May 26 2009
New findings by researchers UT Southwestern Medical Center are accelerating efforts to eradicate worm infections that afflict a third of the world's population.
The new findings, available online and in an upcoming issue of the Proceedings of the National Academy of Sciences, demonstrate that a biochemical system that controls development and reproduction of Caenorhabditis elegans, a common research worm, also provides the same function in several parasitic nematodes, including hookworm.
In these parasitic organisms, the activating molecule, called dafachronic acid, sends the necessary signals for the worms to mature from the stage in which they infect a host to the stage in which they start feeding on the host, which is what makes the host sick. In 2006 UT Southwestern scientists led by Dr. David Mangelsdorf, chairman of pharmacology at UT Southwestern and senior author of the new study in PNAS, had made the discovery in C elegans, a nematode about the size of a pinhead.
In the new study, the UT Southwestern researchers treated hookworm parasites pharmacologically at the infective larval stage with dafachronic acid, causing them to pass into the "feeding" larval stage outside a host, where they had no food supply and died. Treatment of other infectious species had similar effects.
"We essentially coaxed them to mature before a food source - the host - is available," Dr. Mangelsdorf said.
Many infectious nematode larva live in the soil, often in areas where proper sanitation is lacking. According to the World Health Organization, parasitic nematodes infect about 2 billion people worldwide and severely sicken some 300 million, at least 50 percent of whom are school-age children.
The results point to a promising therapeutic target for the infectious nematodes, said Dr. Mangelsdorf, an investigator with the Howard Hughes Medical Institute at UT Southwestern.
"What keeps these parasites infectious is the lack of production of dafachronic acid," he said. "Once they get inside the host, however, something switches them on to begin making this compound. We can interrupt the worm's life cycle just by giving it this compound when it's in the infectious state, before it enters a host."
The nature of that switch is still under investigation. It may be that the parasite itself somehow senses it is inside the host and begins making the compound, or the parasite could receive a signal from the host to begin production, Dr. Mangelsdorf said. There also is the possibility that the parasite receives the dafachronic acid, or its precursor building blocks, from the host, he said.
Whatever the source of dafachronic acid, the researchers are confident that the compound is worth pursuing as a possible therapeutic target. In the study, the researchers present additional details about the nature of different forms of dafachronic acid and how they function in specific nematodes.
Dr. Mangelsdorf said the next step in the research is to screen large libraries of chemicals to search for compounds that behave like dafachronic acid and that could possibly be developed into pesticides that could be spread in high-infection areas.
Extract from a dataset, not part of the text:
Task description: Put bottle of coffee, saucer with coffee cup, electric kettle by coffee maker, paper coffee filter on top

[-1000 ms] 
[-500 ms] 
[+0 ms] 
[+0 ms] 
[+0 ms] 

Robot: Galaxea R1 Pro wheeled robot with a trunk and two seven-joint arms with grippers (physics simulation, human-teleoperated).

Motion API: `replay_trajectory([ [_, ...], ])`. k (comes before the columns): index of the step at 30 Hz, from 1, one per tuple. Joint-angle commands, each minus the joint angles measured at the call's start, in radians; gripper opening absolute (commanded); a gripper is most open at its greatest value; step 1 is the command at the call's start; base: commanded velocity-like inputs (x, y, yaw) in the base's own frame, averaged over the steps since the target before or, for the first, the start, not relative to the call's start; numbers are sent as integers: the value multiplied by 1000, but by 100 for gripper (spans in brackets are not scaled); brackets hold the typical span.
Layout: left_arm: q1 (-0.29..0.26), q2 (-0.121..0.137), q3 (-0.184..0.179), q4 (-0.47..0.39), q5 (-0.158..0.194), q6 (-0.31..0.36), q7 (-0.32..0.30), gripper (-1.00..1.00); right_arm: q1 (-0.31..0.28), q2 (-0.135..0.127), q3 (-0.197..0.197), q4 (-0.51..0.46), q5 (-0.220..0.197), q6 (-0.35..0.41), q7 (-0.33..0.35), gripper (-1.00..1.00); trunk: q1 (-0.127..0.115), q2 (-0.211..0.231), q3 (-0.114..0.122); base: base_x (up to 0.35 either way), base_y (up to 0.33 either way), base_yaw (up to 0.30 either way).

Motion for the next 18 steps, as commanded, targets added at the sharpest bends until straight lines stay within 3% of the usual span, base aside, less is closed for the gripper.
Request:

The research study is Dr. Mangelsdorf's inaugural publication in PNAS as a member of the National Academy of Sciences. He was elected to the organization in 2008.
Other UT Southwestern researchers involved in the study were lead author and pharmacology graduate student Zhu Wang; former graduate student Daniel Motola; Dr. Kamalesh Sharma, research scientist in internal medicine; Dr. Richard Auchus, professor of internal medicine; and Dr. Steven Kliewer, professor of molecular biology and pharmacology. Researchers from the Van Andel Research Institute, Argonne National Laboratory, George Washington University Medical Center and the University of Pennsylvania also participated.
The research was funded by the Howard Hughes Medical Institute, the National Institutes of Health, the Welch Foundation, and the Jay and Betty Van Andel Foundation.